[Extracted records]

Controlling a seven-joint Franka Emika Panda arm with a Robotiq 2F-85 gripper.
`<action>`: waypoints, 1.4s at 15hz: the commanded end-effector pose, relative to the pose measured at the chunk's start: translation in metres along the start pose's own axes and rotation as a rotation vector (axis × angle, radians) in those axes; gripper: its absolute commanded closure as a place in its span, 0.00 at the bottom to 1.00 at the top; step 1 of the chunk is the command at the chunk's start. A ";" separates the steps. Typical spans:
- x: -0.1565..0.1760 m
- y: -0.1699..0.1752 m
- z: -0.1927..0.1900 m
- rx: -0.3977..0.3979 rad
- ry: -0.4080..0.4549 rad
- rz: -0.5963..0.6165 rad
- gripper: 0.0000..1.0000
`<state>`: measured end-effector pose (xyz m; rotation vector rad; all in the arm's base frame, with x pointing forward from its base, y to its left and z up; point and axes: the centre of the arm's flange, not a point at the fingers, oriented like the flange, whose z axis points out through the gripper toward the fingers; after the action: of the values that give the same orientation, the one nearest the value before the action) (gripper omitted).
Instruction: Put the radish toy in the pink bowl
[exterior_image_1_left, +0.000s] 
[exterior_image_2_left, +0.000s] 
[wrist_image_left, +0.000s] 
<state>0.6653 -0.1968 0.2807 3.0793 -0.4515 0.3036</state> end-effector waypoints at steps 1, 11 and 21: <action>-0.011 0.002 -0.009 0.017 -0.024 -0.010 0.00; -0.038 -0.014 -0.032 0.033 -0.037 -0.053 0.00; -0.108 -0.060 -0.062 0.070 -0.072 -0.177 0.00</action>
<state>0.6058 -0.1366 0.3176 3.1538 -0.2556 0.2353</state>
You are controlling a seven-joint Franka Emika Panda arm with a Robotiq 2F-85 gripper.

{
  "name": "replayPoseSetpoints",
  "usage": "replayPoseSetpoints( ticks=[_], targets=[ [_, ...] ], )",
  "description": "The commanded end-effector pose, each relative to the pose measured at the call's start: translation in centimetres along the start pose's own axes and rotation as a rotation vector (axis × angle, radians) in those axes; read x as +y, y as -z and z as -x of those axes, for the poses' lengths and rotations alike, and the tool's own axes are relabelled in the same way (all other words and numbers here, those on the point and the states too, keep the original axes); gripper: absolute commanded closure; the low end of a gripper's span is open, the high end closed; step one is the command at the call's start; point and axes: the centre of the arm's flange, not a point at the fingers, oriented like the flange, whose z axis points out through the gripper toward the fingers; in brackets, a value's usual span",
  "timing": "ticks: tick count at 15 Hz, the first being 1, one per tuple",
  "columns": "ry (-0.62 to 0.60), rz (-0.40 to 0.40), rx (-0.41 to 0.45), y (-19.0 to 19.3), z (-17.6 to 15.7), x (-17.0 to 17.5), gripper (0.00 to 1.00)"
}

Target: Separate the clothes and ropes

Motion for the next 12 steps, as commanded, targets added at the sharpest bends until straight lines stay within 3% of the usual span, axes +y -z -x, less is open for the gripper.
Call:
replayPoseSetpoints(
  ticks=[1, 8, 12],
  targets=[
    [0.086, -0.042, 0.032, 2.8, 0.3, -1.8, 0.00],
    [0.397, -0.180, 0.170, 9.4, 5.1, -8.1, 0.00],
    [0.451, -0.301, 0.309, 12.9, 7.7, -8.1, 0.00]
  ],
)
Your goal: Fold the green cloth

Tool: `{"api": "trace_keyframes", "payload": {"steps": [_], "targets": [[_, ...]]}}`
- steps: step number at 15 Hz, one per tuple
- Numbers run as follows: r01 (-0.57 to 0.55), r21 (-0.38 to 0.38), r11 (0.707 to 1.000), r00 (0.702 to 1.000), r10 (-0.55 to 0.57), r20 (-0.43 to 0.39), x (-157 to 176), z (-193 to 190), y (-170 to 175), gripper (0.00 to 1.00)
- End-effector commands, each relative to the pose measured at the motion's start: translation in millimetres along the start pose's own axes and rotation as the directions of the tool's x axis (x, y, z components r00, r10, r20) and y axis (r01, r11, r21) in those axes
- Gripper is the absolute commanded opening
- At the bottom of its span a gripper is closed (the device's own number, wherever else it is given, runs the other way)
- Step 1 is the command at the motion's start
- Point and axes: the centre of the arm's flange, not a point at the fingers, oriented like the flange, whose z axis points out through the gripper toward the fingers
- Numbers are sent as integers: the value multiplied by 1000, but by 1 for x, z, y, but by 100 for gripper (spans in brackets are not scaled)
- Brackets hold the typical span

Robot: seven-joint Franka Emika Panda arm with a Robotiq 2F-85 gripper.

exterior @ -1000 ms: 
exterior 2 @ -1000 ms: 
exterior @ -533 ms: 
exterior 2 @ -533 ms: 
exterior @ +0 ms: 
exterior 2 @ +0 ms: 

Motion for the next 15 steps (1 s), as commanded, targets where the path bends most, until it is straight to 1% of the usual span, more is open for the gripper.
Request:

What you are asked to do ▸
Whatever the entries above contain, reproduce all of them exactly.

Exercise solution ▸
Controlling a seven-joint Franka Emika Panda arm with a Robotiq 2F-85 gripper.
`<action>`: waypoints, 1.4s at 15hz: the commanded end-effector pose, relative to the pose measured at the chunk's start: translation in metres along the start pose's own axes and rotation as a rotation vector (axis × angle, radians) in those axes; gripper: its absolute commanded closure as a place in its span, 0.00 at the bottom to 1.00 at the top; step 1 of the chunk is the command at the chunk's start. A ";" separates the steps. Typical spans:
- x: -0.1565..0.1760 m
- y: -0.1699..0.1752 m
- z: -0.1927..0.1900 m
- rx: -0.3977..0.3979 rad
- ry: -0.4080..0.4549 rad
- rz: -0.5963..0.6165 rad
- gripper: 0.0000..1.0000
`<state>`: measured end-effector pose (xyz m; rotation vector rad; all in the arm's base frame, with x pointing forward from its base, y to its left and z up; point and axes: the centre of the arm's flange, not a point at the fingers, oriented like the flange, whose z axis points out through the gripper toward the fingers; after the action: of the values that give the same orientation, the one nearest the value before the action) (gripper omitted).
Instruction: Put the radish toy in the pink bowl
[exterior_image_1_left, +0.000s] 
[exterior_image_2_left, +0.000s] 
[wrist_image_left, +0.000s] 
<state>0.6653 -0.1968 0.2807 3.0793 -0.4515 0.3036</state> end-effector waypoints at steps 1, 11 and 21: <action>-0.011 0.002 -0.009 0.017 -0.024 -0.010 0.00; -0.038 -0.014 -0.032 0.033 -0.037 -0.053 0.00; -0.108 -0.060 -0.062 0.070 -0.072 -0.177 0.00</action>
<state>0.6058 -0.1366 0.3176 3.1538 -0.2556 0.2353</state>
You are controlling a seven-joint Franka Emika Panda arm with a Robotiq 2F-85 gripper.

{
  "name": "replayPoseSetpoints",
  "usage": "replayPoseSetpoints( ticks=[_], targets=[ [_, ...] ], )",
  "description": "The commanded end-effector pose, each relative to the pose measured at the call's start: translation in centimetres along the start pose's own axes and rotation as a rotation vector (axis × angle, radians) in those axes; read x as +y, y as -z and z as -x of those axes, for the poses' lengths and rotations alike, and the tool's own axes are relabelled in the same way (all other words and numbers here, those on the point and the states too, keep the original axes); gripper: absolute commanded closure; the low end of a gripper's span is open, the high end closed; step one is the command at the call's start; point and axes: the centre of the arm's flange, not a point at the fingers, oriented like the flange, whose z axis points out through the gripper toward the fingers; in brackets, a value's usual span",
  "timing": "ticks: tick count at 15 Hz, the first being 1, one per tuple",
  "columns": "ry (-0.62 to 0.60), rz (-0.40 to 0.40), rx (-0.41 to 0.45), y (-19.0 to 19.3), z (-17.6 to 15.7), x (-17.0 to 17.5), gripper (0.00 to 1.00)"
}

Target: Separate the clothes and ropes

Motion for the next 12 steps, as commanded, targets added at the sharpest bends until straight lines stay within 3% of the usual span, axes +y -z -x, less is open for the gripper.
Call:
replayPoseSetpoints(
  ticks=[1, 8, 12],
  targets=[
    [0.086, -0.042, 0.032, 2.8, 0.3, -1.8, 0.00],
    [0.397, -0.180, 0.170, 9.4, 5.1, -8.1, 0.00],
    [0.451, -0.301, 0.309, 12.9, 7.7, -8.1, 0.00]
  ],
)
Your goal: Fold the green cloth

Tool: `{"api": "trace_keyframes", "payload": {"steps": [_], "targets": [[_, ...]]}}`
- steps: step number at 15 Hz, one per tuple
- Numbers run as follows: r01 (-0.57 to 0.55), r21 (-0.38 to 0.38), r11 (0.707 to 1.000), r00 (0.702 to 1.000), r10 (-0.55 to 0.57), r20 (-0.43 to 0.39), x (-157 to 176), z (-193 to 190), y (-170 to 175), gripper (0.00 to 1.00)
- End-effector commands, each relative to the pose measured at the motion's start: translation in millimetres along the start pose's own axes and rotation as the directions of the tool's x axis (x, y, z components r00, r10, r20) and y axis (r01, r11, r21) in those axes
- Gripper is the absolute commanded opening
- At the bottom of its span a gripper is closed (the device's own number, wherever else it is given, runs the other way)
- Step 1 is the command at the motion's start
- Point and axes: the centre of the arm's flange, not a point at the fingers, oriented like the flange, whose z axis points out through the gripper toward the fingers
- Numbers are sent as integers: the value multiplied by 1000, but by 1 for x, z, y, but by 100 for gripper (spans in brackets are not scaled)
- Brackets hold the typical span

Robot: seven-joint Franka Emika Panda arm with a Robotiq 2F-85 gripper.

exterior @ -1000 ms: 
exterior 2 @ -1000 ms: 
exterior @ -533 ms: 
exterior 2 @ -533 ms: 
exterior @ +0 ms: 
exterior 2 @ +0 ms: 

Motion for the next 15 steps (1 s), as commanded, targets where the path bends most, until it is straight to 1% of the usual span, more is open for the gripper.
Request:

This completes the required output.